---- DATA SECTION

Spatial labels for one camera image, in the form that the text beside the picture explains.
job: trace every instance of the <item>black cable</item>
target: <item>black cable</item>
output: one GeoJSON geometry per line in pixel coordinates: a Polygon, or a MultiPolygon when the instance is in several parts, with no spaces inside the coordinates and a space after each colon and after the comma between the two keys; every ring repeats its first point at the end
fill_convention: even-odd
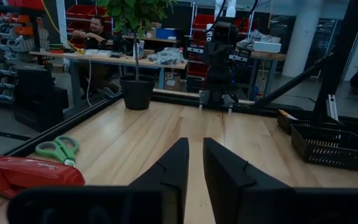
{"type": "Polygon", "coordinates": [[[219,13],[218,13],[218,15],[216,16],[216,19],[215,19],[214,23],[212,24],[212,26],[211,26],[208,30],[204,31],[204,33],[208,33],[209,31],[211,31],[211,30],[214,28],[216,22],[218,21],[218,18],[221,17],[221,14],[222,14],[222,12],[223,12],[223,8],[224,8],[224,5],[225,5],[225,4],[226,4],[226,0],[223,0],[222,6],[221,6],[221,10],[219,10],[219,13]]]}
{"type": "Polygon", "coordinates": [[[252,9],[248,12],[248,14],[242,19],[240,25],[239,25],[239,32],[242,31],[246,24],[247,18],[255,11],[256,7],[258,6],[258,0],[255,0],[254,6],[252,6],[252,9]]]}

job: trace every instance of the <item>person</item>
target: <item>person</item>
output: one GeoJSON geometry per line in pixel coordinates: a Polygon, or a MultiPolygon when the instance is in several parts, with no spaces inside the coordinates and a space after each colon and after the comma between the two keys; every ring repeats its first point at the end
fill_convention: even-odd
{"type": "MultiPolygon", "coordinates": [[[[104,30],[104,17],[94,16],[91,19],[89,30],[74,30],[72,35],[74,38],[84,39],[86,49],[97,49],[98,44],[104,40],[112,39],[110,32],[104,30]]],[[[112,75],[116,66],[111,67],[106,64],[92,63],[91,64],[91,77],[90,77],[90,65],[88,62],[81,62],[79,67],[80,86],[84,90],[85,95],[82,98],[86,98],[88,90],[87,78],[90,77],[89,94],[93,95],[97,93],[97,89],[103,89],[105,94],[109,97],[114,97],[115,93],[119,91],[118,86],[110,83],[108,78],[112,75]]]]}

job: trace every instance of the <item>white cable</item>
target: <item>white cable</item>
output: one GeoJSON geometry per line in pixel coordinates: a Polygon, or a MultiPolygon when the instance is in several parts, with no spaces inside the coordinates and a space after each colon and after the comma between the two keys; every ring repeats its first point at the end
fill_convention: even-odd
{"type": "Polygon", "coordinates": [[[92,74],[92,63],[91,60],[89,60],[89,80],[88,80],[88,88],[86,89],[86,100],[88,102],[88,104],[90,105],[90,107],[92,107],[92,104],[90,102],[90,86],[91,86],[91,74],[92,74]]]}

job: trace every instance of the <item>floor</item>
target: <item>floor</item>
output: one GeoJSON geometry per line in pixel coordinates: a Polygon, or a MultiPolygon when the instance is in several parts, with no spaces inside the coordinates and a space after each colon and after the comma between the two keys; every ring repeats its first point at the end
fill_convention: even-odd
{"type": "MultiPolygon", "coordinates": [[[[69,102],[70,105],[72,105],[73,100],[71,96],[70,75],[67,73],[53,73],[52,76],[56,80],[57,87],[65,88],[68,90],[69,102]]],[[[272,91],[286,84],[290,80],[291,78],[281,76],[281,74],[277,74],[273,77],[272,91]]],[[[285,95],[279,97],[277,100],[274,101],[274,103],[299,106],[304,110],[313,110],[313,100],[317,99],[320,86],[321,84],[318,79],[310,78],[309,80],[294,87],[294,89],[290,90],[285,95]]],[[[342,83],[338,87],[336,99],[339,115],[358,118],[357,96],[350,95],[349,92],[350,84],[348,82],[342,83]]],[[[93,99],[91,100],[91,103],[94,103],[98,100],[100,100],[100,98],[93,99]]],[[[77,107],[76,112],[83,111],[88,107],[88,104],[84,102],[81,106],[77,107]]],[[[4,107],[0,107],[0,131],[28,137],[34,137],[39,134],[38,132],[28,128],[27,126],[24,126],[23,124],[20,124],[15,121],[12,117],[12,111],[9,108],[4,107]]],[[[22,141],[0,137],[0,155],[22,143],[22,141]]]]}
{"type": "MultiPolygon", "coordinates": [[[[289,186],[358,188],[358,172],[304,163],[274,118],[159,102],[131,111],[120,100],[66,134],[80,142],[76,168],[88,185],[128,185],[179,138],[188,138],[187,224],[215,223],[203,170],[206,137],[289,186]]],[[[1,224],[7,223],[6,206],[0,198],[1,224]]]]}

--------

TASK DIRECTIONS: Your answer should be one number, the count of lines above that hold "person".

RESULT OF THE EXERCISE: 2